Data excerpts:
──────────
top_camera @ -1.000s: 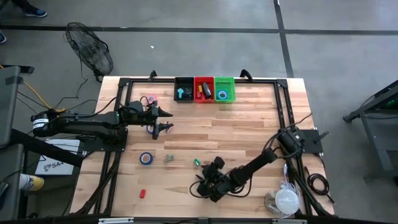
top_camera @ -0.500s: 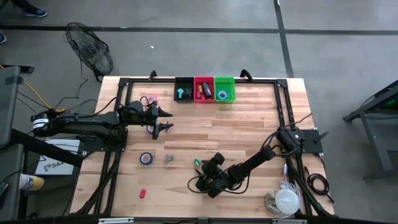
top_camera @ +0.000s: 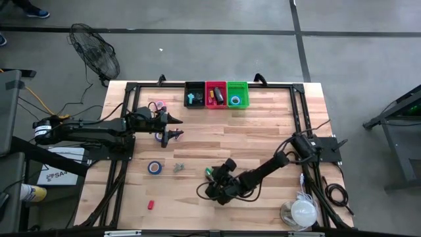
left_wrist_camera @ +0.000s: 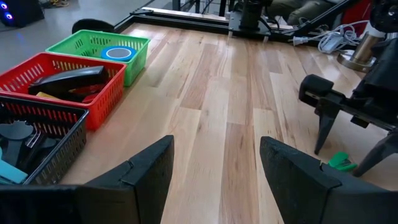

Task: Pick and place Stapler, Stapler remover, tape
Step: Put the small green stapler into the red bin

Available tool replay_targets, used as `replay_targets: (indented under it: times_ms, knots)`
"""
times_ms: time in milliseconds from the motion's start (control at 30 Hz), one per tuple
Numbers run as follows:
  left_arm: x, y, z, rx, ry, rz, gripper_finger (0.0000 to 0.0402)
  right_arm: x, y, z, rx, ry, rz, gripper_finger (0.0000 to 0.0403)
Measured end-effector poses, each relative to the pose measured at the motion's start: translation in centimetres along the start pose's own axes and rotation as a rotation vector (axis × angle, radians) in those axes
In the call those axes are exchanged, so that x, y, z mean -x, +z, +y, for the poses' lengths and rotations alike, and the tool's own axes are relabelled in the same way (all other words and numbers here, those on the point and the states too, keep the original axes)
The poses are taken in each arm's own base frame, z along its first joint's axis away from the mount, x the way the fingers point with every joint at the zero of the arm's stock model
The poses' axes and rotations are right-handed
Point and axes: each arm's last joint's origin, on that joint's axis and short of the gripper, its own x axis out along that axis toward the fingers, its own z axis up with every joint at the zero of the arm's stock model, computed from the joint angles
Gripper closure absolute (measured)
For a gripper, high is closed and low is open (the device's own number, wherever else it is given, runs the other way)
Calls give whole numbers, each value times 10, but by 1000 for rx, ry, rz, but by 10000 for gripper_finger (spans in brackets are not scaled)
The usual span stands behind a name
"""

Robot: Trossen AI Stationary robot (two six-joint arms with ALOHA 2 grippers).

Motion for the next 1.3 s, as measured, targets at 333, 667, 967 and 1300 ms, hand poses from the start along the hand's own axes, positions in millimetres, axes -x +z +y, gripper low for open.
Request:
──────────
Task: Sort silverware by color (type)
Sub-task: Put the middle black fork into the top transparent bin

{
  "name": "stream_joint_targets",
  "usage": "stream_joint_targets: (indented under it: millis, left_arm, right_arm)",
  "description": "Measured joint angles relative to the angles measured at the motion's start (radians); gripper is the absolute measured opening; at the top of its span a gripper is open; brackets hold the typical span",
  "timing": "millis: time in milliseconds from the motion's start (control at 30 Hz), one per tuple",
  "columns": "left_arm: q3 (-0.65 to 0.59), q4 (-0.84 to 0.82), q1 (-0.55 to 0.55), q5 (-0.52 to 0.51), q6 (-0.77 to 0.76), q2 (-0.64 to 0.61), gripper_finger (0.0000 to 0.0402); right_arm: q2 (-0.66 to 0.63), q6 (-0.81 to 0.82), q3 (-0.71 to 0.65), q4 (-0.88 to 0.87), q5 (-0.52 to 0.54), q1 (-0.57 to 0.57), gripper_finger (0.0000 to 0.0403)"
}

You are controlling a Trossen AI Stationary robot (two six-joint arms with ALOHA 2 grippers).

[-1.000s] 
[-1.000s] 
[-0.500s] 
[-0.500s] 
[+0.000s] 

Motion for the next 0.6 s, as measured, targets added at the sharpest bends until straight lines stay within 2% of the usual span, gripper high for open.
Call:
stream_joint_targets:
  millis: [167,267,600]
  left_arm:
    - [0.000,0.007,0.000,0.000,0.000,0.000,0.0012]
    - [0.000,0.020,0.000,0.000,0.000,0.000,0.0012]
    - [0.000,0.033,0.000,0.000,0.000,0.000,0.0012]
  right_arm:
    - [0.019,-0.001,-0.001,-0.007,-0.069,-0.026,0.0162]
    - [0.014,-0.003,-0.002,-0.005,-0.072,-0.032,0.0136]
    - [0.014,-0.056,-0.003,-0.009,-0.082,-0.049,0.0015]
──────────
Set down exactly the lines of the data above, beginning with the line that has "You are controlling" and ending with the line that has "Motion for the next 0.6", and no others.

**Answer space:**
You are controlling a Trossen AI Stationary robot (two six-joint arms with ALOHA 2 grippers).

[-1.000s] 
[-1.000s] 
[-0.500s] 
[-0.500s] 
[+0.000s] 

Motion for the next 0.6 s, as measured, targets added at the sharpest bends until straight lines stay within 2% of the usual span, gripper high for open.

There is no more output to give.